Months ago, when tickets went on sale for the Brian Jonestown Massacre’s only U.S. show this summer (at New York’s Terminal 5), I said to someone I was trying to persuade to go, “This could be a complete disaster, or it could be transcendent.”  Those are the poles they swing between: the train wreck or the sublime.  And of course, with the news from London last week that Anton Newcombe had been arrested for allegedly knifing guitarist Frankie “Teardrop” Emerson, the odds seemed to tilt toward disaster.  Five minutes into the opening song, “Whoever You Are,” we had the answer to what was in store for us: The Brian Jonestown Massacre were transcendent.

“Whoever You Are” has a slow loping, “Tomorrow Never Knows” mid-’60s feel, and the tone for the evening was set: bright and shimmering guitars in layers — sometimes three guitars, sometimes four — an emollient, occasionally droning organ, and Daniel Allaire kicking the living bejesus out of the drums.  Anton Newcombe, fragile, his back to the audience most of the time, stayed on the edge of the action that he thoroughly controlled.

Like so many others, I got a sense of the BJM’s stage mayhem only from watching “Dig!”  — Program note: “Dig!” is available below via a widget from SnagFilms.com; you should watch it, snag it, and put it on your own site.   Now it was clear what role Joel Gion plays: we already knew he doesn’t sing, he *just* bangs the tambourine, but he holds the center stage that Anton, for a complex brew of reasons, can’t or won’t.  Anton seemed frail, and even as his guitar gathered strength, his singing was tentative.  You had the feeling you were watching a version of Syd Barrett with both a bark and a bite: a savant who simultaneously exuded reticence and a very sharp edge.  But Anton could afford to stand just outside the glare of the stage lights, for inside them, the band was magnificent.  It all revolved around his songs, his guitar, his singing.  BJM circa 2008 isn’t quite Anton’s backup band, but you get the sense they know the reason they can lay claim to greatness is because of him.

When they played “Who,” the band all wailed their “Whos!!!” like they were auditioning for Jean-Luc Godard’s “Sympathy for The Devil.”  It was 1966 and Brian Jones was out of it, but the San Francisco scene hadn’t taken its inevitable turn toward Jonestown, toward Altamont and the long morning after. Donovan was still wearing shaggy vests and putting flowers in his hair.  And bands played these long sets with guitar lines searching for space like jungle lianas fighting for light.
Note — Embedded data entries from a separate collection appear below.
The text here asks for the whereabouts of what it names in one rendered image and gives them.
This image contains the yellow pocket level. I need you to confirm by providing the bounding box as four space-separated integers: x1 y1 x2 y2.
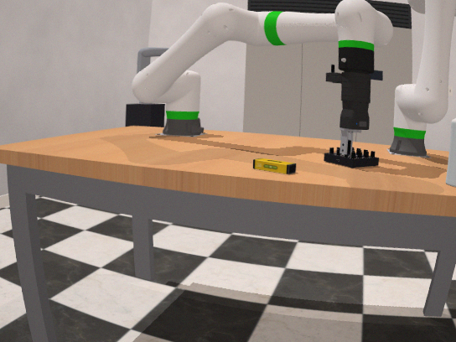
253 158 296 174

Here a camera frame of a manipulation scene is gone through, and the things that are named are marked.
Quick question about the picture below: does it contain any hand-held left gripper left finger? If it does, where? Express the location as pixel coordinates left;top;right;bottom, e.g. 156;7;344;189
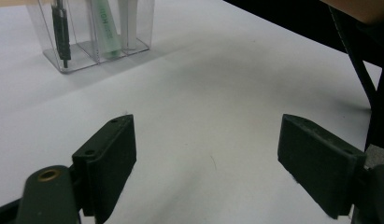
71;114;137;224

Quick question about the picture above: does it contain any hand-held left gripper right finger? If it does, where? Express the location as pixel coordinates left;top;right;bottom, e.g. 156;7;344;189
277;113;367;219

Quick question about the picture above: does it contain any clear acrylic organizer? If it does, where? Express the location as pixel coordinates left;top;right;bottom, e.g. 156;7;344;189
25;0;156;75

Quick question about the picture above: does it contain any green highlighter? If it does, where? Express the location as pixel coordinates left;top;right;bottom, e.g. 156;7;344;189
91;0;122;60

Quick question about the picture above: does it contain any black pen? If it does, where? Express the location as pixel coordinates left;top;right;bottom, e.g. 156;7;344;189
51;0;72;69

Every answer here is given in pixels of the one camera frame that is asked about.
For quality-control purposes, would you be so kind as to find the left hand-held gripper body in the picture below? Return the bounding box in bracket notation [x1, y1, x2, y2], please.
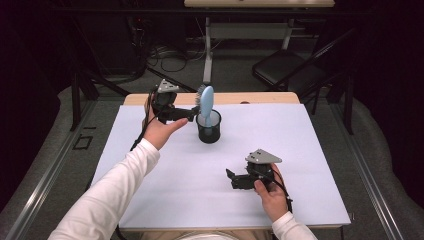
[151, 78, 193, 125]

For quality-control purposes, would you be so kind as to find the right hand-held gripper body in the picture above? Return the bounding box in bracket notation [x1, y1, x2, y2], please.
[237, 148, 283, 191]

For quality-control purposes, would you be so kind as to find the light blue hairbrush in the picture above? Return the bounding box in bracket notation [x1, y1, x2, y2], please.
[195, 84, 216, 131]

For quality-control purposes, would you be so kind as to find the black mesh pen holder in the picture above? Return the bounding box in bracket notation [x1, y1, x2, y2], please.
[195, 108, 222, 145]

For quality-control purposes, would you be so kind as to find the person's left hand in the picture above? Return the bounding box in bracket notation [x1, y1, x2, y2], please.
[142, 99, 189, 151]

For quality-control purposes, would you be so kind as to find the person's right hand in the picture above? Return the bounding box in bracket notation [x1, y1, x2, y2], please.
[253, 163, 289, 224]

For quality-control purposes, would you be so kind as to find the white table cover board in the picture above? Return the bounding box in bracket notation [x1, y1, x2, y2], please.
[91, 103, 352, 230]

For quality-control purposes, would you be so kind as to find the person's beige torso clothing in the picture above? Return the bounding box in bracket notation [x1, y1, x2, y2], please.
[139, 229, 274, 240]

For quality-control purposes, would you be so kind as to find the black metal stand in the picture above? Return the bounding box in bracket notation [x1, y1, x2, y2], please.
[299, 28, 356, 136]
[69, 71, 131, 132]

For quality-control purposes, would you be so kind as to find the black folding chair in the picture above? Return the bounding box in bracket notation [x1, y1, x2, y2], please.
[251, 49, 329, 98]

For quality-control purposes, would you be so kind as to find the thick black floor cable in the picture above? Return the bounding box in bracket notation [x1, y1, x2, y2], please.
[146, 66, 200, 94]

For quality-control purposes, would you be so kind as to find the right hand-held gripper black cable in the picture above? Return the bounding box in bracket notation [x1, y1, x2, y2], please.
[271, 166, 294, 214]

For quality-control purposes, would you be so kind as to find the hand-held gripper black cable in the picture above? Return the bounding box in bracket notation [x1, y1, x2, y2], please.
[114, 88, 158, 240]
[271, 166, 294, 214]

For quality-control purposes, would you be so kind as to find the left hand-held gripper black cable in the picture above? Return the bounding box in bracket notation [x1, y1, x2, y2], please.
[114, 88, 158, 240]

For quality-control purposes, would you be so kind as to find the tangle of floor cables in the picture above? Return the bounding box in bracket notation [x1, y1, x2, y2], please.
[146, 43, 208, 73]

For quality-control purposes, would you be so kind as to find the white frame desk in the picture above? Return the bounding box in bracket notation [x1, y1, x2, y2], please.
[183, 0, 336, 86]

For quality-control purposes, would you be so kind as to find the metal floor rail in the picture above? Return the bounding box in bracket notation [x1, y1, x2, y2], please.
[328, 103, 405, 240]
[4, 99, 98, 240]

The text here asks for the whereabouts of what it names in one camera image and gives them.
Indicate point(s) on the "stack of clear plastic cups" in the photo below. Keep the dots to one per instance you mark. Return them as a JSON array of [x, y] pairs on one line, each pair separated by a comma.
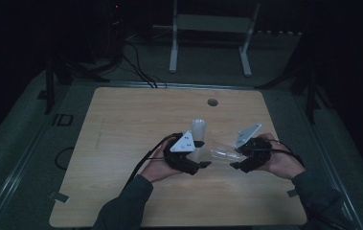
[[199, 129]]

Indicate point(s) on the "person's right hand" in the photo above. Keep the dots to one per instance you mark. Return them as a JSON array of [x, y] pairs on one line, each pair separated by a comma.
[[283, 163]]

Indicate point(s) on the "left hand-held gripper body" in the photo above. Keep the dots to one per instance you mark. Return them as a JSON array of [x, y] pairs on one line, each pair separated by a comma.
[[182, 159]]

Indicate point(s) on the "black tripod stand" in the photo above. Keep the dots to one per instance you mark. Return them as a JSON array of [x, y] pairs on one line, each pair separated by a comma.
[[311, 96], [49, 86]]

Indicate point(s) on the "single clear plastic cup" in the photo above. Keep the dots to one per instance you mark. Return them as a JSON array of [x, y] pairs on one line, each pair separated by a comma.
[[225, 152]]

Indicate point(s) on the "grey tape piece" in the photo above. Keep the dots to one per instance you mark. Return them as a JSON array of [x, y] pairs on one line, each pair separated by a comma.
[[59, 197], [291, 193]]

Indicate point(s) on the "person's left hand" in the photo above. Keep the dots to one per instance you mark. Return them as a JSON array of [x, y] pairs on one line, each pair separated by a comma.
[[158, 167]]

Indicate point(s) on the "white metal stand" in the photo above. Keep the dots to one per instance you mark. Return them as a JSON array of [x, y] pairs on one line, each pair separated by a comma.
[[212, 24]]

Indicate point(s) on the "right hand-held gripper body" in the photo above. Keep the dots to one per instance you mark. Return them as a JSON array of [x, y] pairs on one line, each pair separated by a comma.
[[259, 155]]

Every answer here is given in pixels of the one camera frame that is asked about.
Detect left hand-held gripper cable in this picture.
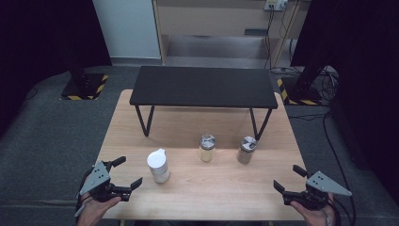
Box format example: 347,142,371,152
73,168,97,219

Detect grey cabinet handle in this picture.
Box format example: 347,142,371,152
243,28,269,37

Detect right hand-held gripper cable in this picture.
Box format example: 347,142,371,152
327,196,358,226

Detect black shelf with metal legs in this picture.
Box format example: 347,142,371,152
129,65,279,141

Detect black curtain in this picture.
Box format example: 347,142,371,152
0,0,113,137
291,0,399,197

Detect silver-lidded jar of brown powder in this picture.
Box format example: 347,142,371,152
236,135,258,166

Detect white-lidded jar of white powder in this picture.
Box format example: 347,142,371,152
146,148,171,185

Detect white power strip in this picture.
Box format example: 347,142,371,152
263,0,289,12

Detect white panel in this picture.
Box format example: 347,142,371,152
91,0,162,60

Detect person's right hand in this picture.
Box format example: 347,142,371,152
289,192,339,226

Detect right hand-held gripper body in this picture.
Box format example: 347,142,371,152
281,170,353,212

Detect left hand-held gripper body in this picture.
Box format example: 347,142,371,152
78,160,132,203

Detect silver-lidded jar of yellow powder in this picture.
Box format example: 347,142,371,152
199,134,217,163

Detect long black floor cable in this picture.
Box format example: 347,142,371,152
287,110,352,192

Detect tangle of black cables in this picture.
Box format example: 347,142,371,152
311,66,341,102

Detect black stand with striped base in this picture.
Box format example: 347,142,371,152
276,62,329,106
59,64,110,102

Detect wooden cabinet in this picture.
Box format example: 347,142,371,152
152,0,312,69

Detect hanging black cables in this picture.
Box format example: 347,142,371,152
263,8,299,71

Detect hand-held gripper cable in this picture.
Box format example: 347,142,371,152
73,168,97,219
327,196,358,226

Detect person's left hand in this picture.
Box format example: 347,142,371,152
76,193,123,226

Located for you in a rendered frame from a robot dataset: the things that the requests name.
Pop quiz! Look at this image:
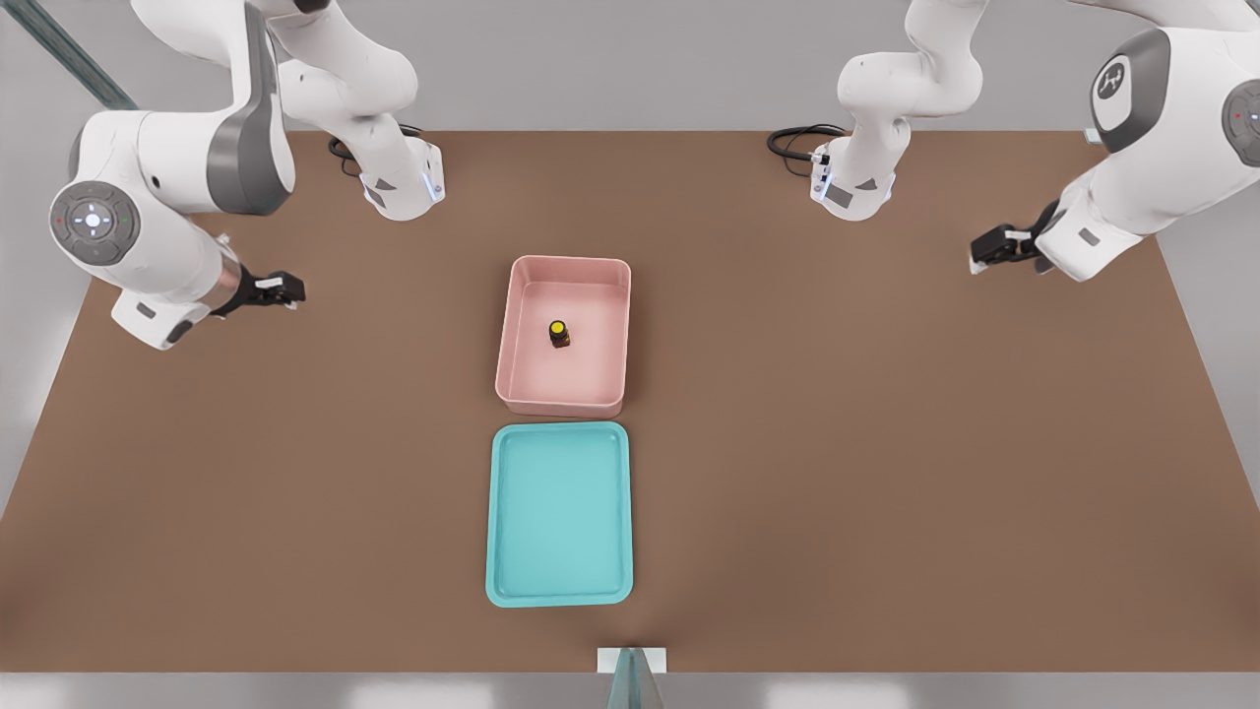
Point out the pink plastic box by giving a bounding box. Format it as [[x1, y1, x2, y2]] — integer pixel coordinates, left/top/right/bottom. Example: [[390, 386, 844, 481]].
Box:
[[495, 255, 632, 419]]

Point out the pale blue-green tray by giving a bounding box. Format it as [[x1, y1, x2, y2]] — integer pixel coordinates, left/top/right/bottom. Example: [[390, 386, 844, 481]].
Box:
[[485, 421, 634, 609]]

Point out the black cable loop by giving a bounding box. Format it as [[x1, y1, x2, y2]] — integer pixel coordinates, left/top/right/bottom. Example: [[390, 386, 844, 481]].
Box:
[[328, 124, 425, 178], [767, 124, 850, 179]]

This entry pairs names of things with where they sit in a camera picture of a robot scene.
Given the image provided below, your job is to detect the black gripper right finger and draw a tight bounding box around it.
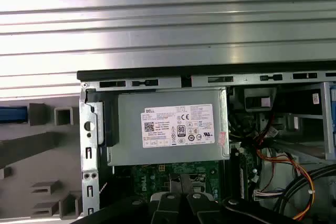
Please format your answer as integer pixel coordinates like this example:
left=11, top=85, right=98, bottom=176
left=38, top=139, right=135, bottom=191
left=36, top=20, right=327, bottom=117
left=181, top=173, right=300, bottom=224

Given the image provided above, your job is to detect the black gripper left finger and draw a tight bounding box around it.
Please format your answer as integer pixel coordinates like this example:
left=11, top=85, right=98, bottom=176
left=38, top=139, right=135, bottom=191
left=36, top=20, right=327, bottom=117
left=76, top=173, right=186, bottom=224

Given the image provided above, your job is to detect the green motherboard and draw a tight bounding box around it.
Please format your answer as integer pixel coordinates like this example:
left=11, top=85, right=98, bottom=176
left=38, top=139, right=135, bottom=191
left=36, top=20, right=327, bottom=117
left=130, top=162, right=254, bottom=209

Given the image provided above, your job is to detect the grey power supply unit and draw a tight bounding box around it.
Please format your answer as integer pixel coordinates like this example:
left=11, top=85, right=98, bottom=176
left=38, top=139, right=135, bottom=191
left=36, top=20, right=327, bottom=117
left=106, top=89, right=231, bottom=167

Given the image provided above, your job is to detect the grey metal drive cage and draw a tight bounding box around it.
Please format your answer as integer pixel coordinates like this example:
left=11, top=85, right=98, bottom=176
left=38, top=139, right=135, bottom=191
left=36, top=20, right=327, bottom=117
left=230, top=82, right=336, bottom=167

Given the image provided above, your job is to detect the black open PC case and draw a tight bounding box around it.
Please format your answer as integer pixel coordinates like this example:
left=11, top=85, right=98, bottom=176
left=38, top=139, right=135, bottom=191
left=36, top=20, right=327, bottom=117
left=77, top=68, right=336, bottom=224

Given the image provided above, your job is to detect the grey parts rack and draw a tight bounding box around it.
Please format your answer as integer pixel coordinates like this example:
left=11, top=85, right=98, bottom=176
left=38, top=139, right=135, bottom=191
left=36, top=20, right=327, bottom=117
left=0, top=95, right=83, bottom=221

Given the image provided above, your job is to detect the blue plastic drive latch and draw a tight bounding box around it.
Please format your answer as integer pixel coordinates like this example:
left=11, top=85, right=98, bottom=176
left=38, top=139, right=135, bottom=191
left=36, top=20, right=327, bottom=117
left=323, top=81, right=336, bottom=161

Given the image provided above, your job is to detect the orange yellow wire bundle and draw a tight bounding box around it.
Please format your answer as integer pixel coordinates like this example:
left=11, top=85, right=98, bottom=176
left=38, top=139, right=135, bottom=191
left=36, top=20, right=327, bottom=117
left=256, top=147, right=316, bottom=221

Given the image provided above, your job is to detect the black cable bundle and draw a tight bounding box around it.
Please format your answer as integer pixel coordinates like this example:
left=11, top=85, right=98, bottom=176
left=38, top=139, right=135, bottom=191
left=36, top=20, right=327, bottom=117
left=278, top=165, right=336, bottom=224

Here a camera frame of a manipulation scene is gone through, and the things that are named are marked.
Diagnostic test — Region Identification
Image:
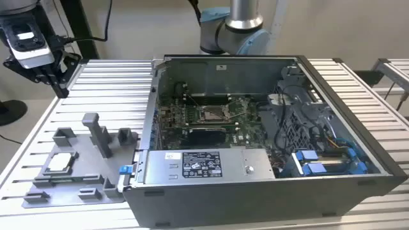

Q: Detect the silver-topped CPU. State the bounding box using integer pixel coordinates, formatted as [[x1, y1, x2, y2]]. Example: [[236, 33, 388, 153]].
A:
[[46, 153, 76, 172]]

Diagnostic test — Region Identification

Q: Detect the CPU socket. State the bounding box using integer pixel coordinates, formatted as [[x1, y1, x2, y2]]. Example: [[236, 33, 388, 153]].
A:
[[197, 111, 233, 125]]

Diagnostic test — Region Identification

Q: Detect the black round stand base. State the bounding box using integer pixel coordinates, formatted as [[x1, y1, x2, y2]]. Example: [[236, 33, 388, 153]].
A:
[[0, 99, 28, 127]]

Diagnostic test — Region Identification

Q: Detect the grey parts rack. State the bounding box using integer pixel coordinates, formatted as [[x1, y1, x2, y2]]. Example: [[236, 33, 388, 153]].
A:
[[20, 112, 141, 209]]

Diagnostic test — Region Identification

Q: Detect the thin metal locking lever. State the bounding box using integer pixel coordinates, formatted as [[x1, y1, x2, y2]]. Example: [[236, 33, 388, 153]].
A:
[[186, 92, 201, 108]]

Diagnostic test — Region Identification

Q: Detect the green RAM stick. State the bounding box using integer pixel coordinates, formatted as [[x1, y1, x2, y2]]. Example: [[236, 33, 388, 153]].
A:
[[33, 176, 101, 183]]

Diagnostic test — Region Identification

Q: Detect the silver power supply unit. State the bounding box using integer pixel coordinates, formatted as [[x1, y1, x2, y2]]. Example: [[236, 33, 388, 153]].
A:
[[142, 149, 276, 185]]

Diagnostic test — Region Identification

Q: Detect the black graphics card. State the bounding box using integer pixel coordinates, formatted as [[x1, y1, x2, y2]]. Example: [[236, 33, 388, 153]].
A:
[[188, 127, 226, 149]]

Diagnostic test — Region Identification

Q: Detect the green motherboard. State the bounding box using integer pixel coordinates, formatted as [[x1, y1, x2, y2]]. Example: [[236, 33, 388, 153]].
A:
[[156, 94, 282, 150]]

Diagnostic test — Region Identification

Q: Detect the blue-grey drive cage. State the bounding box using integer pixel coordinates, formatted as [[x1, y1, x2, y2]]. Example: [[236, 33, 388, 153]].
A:
[[257, 66, 381, 178]]

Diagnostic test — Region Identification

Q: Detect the black open PC case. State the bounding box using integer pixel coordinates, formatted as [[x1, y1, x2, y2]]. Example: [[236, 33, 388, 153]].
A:
[[122, 54, 409, 228]]

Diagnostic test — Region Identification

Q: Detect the blue disk carrier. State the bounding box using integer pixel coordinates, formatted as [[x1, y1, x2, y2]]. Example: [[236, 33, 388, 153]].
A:
[[292, 149, 318, 161], [301, 162, 329, 177]]

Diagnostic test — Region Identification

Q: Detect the metal slat side table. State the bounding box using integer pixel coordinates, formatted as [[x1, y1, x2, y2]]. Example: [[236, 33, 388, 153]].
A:
[[372, 58, 409, 96]]

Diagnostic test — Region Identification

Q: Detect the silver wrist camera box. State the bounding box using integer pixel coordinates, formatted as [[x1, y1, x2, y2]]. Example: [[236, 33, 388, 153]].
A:
[[0, 14, 56, 69]]

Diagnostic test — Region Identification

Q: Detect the black frame post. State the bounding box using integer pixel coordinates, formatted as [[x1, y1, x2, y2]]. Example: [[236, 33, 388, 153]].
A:
[[60, 0, 100, 60]]

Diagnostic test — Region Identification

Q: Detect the black camera cable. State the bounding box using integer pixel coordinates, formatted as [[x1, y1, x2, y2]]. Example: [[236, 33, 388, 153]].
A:
[[52, 0, 113, 46]]

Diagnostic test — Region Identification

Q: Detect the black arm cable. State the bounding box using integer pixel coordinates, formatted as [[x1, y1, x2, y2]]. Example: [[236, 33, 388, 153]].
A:
[[188, 0, 202, 23]]
I think it’s true that “Sgt. Pepper’s Lonely Hearts Club Band” and the first Velvet Underground album were released the same week, and if so, last night represented some kind of mash-up between those two Albums of the Week.  There’s no actual connection between the music of “Sgt. Pepper’s” and what these guys do — their “psychedelia” is closer, perhaps, to a jam including John Phillips and Skip Spence and Keith Richards in some farmhouse in the Cotswolds. But their music is a capsule dug up from such times.   And while last night the band bore little resemblance to Lou’s ensemble — there’s an optimism and a brightness to the guitars, a lack of cynicism to the whole effect — if there was a musical God standing offstage, it was, no doubt, Sterling Morrison.

We could have stood not having Anton and Frankie Teardrop leave the stage for a long smoke while a subset of musicians noodled, wasting time.  We could have lived without having some guy who strutted like Roger Daltrey and sang like Keith Moon come on as a guest for a song.  By the time they closed with “If Love Is The Drug, Then I Want To O.D.” it was clear just why it was Music’s loss that the careerist Dandy Warhols, not the screwed up genius of Anton Newcombe and his band, were the “winners” in “Dig!” The Dandy’s are bohemian like you.  The Brian Jonestown Massacre break on through to the other side, at great cost to themselves, no doubt, to their career aspirations certainly, but to the delight of anyone lucky enough to get to see them.